__TASK ITEM__. Return every line in the entries below where the word "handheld" shows up.

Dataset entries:
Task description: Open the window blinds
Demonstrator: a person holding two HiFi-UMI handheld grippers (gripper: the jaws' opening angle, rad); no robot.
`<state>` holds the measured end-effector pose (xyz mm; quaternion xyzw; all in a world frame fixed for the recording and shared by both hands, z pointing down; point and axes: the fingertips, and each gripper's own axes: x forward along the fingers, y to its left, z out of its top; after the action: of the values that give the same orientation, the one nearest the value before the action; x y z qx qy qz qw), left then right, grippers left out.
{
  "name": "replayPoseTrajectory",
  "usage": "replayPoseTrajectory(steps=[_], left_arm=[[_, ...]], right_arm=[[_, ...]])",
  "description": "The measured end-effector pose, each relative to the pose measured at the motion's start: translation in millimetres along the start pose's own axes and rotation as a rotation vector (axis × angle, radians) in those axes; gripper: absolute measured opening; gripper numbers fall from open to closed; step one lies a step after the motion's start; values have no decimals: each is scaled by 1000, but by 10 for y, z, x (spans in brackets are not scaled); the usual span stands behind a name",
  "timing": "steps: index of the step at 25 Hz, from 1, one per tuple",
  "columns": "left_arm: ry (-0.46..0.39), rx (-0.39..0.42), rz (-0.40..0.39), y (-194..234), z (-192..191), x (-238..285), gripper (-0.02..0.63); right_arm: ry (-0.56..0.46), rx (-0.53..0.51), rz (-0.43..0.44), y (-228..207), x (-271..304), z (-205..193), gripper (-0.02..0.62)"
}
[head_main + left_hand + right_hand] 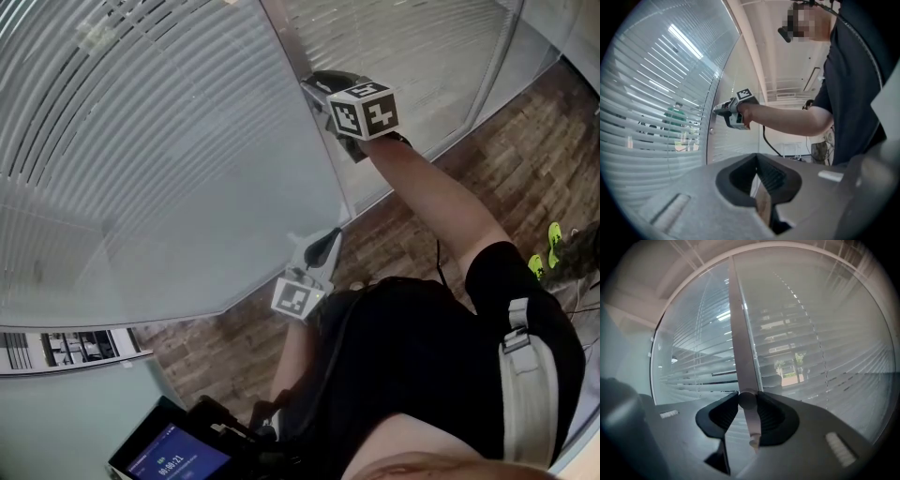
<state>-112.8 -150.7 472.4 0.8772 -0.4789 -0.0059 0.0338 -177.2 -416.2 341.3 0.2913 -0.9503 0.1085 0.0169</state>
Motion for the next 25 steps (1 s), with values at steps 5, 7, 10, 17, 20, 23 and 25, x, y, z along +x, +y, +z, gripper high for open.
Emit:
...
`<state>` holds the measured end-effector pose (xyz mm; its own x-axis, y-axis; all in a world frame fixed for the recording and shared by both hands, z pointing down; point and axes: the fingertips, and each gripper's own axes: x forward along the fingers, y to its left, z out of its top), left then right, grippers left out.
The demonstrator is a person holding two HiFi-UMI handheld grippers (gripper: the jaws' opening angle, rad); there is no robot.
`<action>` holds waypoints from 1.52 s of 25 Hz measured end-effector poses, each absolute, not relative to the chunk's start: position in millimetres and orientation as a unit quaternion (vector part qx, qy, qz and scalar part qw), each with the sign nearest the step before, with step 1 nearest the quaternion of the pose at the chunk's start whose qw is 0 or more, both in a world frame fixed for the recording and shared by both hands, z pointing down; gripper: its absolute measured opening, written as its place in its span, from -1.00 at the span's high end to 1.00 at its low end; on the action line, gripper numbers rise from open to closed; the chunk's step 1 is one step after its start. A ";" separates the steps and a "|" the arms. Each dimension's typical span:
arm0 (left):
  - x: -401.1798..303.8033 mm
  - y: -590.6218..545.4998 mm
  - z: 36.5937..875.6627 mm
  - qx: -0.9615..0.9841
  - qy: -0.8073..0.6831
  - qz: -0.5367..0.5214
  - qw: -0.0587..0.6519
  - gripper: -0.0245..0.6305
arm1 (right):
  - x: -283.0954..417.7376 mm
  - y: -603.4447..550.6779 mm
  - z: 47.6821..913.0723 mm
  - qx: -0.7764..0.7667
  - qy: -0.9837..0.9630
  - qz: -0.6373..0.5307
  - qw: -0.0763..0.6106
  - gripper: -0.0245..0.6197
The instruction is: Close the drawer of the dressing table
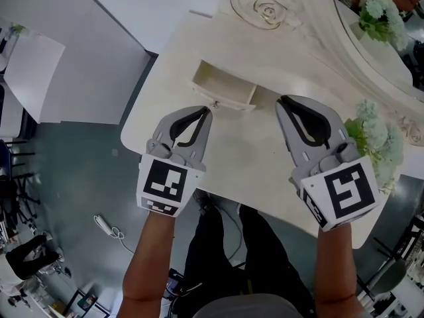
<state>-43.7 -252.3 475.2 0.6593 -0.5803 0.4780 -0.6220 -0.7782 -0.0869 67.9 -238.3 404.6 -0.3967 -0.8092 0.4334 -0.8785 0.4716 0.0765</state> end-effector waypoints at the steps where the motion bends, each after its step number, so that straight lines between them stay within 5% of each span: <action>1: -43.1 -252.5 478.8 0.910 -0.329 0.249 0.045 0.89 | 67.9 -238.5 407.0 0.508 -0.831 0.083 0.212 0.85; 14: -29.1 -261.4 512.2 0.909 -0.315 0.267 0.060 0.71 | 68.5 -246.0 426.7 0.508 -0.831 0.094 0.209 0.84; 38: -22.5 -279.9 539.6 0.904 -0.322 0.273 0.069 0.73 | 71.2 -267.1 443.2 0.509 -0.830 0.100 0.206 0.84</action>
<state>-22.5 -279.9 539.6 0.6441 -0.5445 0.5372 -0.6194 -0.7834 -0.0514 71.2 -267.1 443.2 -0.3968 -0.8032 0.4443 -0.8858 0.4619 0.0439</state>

__WRITTEN RESPONSE__.
Demonstrator: a person holding two HiFi-UMI handheld grippers (gripper: the jaws' opening angle, rad); no robot.
The demonstrator is a person holding two HiFi-UMI handheld grippers (gripper: the jaws' opening angle, rad); there is no robot.

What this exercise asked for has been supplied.